Microsoft Tracking Behavior of Newsgroup Posters 543
theodp writes "Ever get the feeling your Usenet newsgroup list is being watched? By Microsoft? If so, consider yourself right. An interesting but troubling CNET interview with Microsoft's in-house sociologist goes into how the software giant is keeping a close eye on newsgroups and other public e-mail lists, tracking and rating contributors' social habits and determining "people who the system has shown to have value." Those concerned that it's not a good idea for computers to track their belongings and whereabouts are advised that they may ultimately have to fragment their identities, keeping multiple IDs and e-mail addresses."
Give it a break (Score:5, Informative)
Re:Tracking Slashdot too (Score:2, Informative)
Are you kidding me? Any pro-MS post is an instant karma killer. That accounts for the AC posts. I'll probably get modded down just because I didn't spell it M$.
RTFA, What is really going on here (Score:5, Informative)
The article is about this guy at MS and what he does there. The are several projects he is involved with.
One is the Netscan tool. This is available for use by the general public. You can run it yourself and seen what it can and can not do. [microsoft.com]
http://netscan.research.microsoft.com/
I beleive that it was orginally created in part to help identify helpful people in the user community so they could be rewarded (becoming and MVP for instance) They do not discriminate against you based on what platform you use as a desk top or what OS your website is hosted on. Just if you regularly post stuff and reply to posts.
I do not know much about the other tool except what is in the article.
The other tool is very much unrelated to newsgroups and like the cue cat on steriods execept I do not belive data goes to the parent company.
Re:Post Frequently == Spammer? (Score:3, Informative)
If a user ID posts lots, and all of those posts are a new thread (instead of a response to an existing one), and if those new threads don't generate repsonses themselves, then those are characteristics that point to spamming.
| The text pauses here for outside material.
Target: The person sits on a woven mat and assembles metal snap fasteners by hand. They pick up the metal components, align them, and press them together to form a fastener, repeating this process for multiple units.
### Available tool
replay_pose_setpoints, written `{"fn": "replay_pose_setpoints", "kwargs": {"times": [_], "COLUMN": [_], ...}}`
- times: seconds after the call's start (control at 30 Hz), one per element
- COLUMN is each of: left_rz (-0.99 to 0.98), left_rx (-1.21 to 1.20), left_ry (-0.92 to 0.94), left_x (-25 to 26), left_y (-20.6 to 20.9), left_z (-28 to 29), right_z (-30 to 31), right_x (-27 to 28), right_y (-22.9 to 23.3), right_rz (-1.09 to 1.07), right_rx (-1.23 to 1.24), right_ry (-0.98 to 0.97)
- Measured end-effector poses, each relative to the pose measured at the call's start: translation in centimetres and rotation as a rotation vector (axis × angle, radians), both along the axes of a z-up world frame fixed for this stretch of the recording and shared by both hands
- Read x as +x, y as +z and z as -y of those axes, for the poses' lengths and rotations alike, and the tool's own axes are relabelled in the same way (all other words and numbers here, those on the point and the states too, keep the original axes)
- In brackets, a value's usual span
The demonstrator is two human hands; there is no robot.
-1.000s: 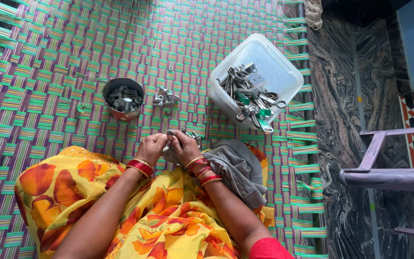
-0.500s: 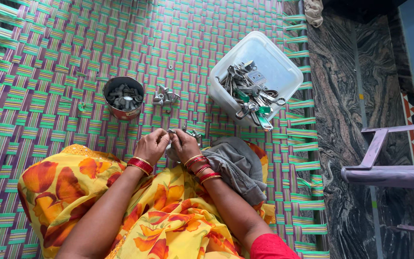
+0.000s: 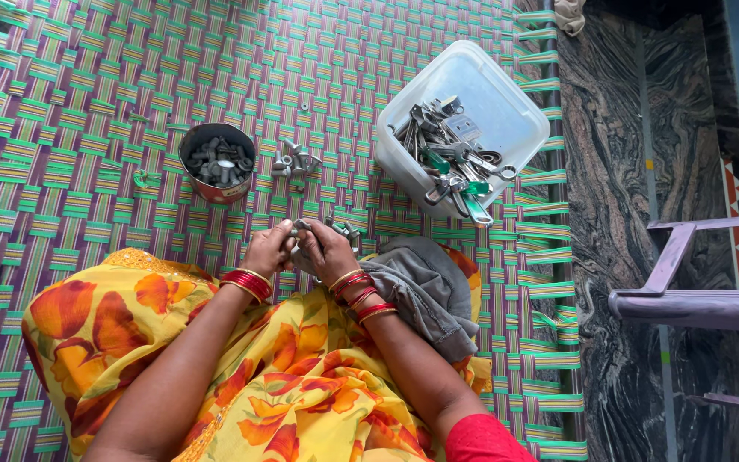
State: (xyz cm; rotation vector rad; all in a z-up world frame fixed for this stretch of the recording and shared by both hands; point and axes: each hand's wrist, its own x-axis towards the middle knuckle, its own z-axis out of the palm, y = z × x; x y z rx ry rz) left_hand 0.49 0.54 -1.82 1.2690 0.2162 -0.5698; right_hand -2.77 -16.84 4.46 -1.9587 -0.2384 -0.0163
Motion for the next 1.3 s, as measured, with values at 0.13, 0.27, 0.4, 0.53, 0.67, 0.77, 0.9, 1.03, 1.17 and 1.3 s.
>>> {"fn": "replay_pose_setpoints", "kwargs": {"times": [0.13, 0.27, 0.4, 0.53, 0.67, 0.77, 0.9, 1.03, 1.17, 1.3], "left_rz": [-0.137, -0.099, 0.321, 0.593, 0.628, 0.456, 0.105, -0.164, 0.288, 0.462], "left_rx": [-0.029, -0.048, 0.339, 0.805, 0.848, 0.678, 0.014, -0.132, 0.496, 0.744], "left_ry": [-0.002, -0.029, -0.039, -0.076, -0.101, -0.057, 0.02, -0.04, -0.078, -0.071], "left_x": [0.2, 0.1, -0.7, -2.0, -2.3, -1.9, -1.2, -0.6, -1.2, -1.9], "left_y": [-0.5, 1.0, 4.2, 7.6, 8.1, 5.8, 1.6, 0.0, 2.6, 5.8], "left_z": [-0.5, -0.2, 0.9, 1.3, 1.4, 1.2, 0.8, 0.3, 0.8, 1.3], "right_z": [0.1, 0.3, 0.2, 0.2, 0.1, -0.1, -0.5, -0.6, -0.6, -0.5], "right_x": [0.0, -0.1, -0.2, -0.2, -0.3, -0.4, -0.8, -0.7, -0.5, -0.5], "right_y": [0.0, -0.1, -0.5, -0.9, -1.0, -0.8, -0.4, -0.3, -0.4, -0.7], "right_rz": [0.022, 0.014, 0.042, -0.014, 0.017, 0.098, 0.157, 0.162, 0.111, 0.088], "right_rx": [0.011, 0.033, -0.038, -0.076, -0.077, -0.092, -0.08, -0.079, -0.066, -0.07], "right_ry": [0.02, 0.027, -0.072, -0.14, -0.157, -0.14, -0.069, -0.088, -0.131, -0.145]}}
However, if a user ID posts lots, and many of those posts are in response to other posts (i.e. answering questions), and many of those posts are in turn responded to (i.e. acknowledging useful information, or asking for more details), then those are characteristics that point to a guru who is a good source of information on the topic.
Re:Multiple addresses wont work (Score:5, Informative)
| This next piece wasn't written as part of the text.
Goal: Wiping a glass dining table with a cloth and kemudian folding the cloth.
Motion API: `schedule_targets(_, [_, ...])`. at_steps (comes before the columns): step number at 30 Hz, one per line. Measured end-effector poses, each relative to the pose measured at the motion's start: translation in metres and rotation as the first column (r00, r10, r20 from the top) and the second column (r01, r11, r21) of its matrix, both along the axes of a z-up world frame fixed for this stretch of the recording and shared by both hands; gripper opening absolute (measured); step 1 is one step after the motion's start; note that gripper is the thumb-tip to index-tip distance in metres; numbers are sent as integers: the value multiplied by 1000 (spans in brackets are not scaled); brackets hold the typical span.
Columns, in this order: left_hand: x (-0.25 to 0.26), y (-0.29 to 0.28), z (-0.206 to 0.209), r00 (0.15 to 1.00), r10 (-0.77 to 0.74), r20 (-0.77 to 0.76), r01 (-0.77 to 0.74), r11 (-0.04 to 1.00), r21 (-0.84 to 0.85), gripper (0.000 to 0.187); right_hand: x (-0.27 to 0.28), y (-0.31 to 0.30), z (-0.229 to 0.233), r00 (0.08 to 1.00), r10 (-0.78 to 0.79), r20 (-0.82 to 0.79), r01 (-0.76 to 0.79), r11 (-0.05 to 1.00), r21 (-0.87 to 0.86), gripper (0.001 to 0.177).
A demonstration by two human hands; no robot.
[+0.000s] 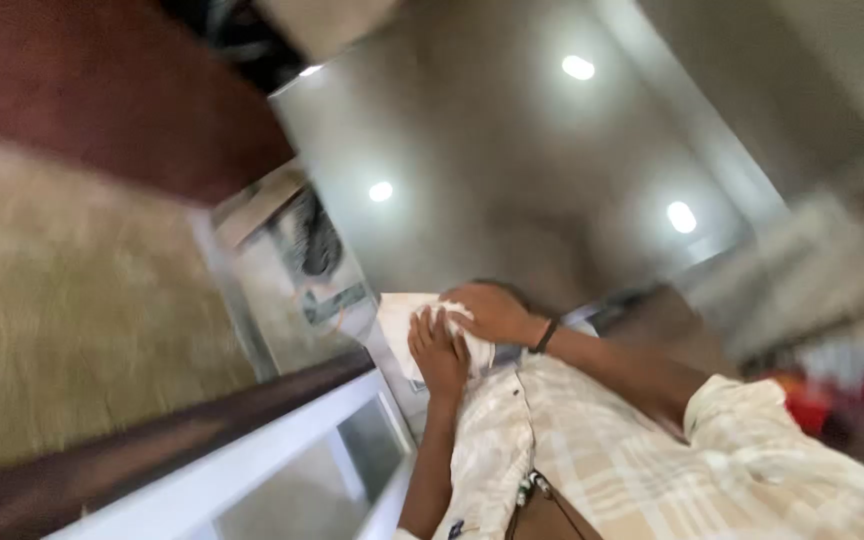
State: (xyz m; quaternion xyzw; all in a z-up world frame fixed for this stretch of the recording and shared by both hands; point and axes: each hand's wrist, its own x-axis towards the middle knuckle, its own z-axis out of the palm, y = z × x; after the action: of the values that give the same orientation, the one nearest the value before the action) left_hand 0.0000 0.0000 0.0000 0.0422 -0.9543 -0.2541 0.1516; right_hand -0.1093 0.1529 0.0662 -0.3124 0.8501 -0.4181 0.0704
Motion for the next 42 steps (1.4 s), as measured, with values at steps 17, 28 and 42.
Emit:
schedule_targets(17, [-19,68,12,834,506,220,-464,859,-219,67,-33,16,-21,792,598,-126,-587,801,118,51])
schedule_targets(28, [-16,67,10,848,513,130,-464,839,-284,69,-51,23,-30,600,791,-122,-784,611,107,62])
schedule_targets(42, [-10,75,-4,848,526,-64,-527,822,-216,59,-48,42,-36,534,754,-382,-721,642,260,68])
You just pulled that out of your ass, and you know it. There are so many gigantic misunderstandings underlying that statement that I can't even begin to attack it, so suffice it to say, a simple Bayesian analysis more than likely cannot identify people based solely on what they write.
Ok, I'll give you a hint. Suppose we apply this method to Slashdot. There are about 650000 Slashdot readers. You are talking about calculating the class-conditional probability for every user on Slashdot. The differences in class-conditional probability (per user) are going to unbelievably small -- so small that any results you achieve are going to be statistically meaningless.
Bayesian techniques work okay for classifying when you've only got two or three buckets. But when you try to apply it to say, thirty buckets (much less 650000!!) it breaks down really quickly.
Also, remember that the true name for the technique is "Naive Bayesian inference." In this case (heh, in most cases) the term "naive" doesn't mean "clever and infallible."
Yes, I do research on text analysis algorithms with applications to anti-spam filters, so I do have some clue what I'm talking about.
Re:Give it a break (Score:3, Informative)
Any globally-available group is or can be available on their servers with no significant difficulty. I poked around and came up with local groups (e.g. chi.general) and non-MS language groups (e.g. comp.lang.python). Perhaps you're confusing the msnews.microsoft.com domain with the microsoft.public hierarchy?
Re:Who cares (Score:3, Informative)
Ha ha DA! (Score:2, Informative)
Anyhow, as far as I can remember it was this japanese girl that did th site in-house (kiko,tiko or something like that)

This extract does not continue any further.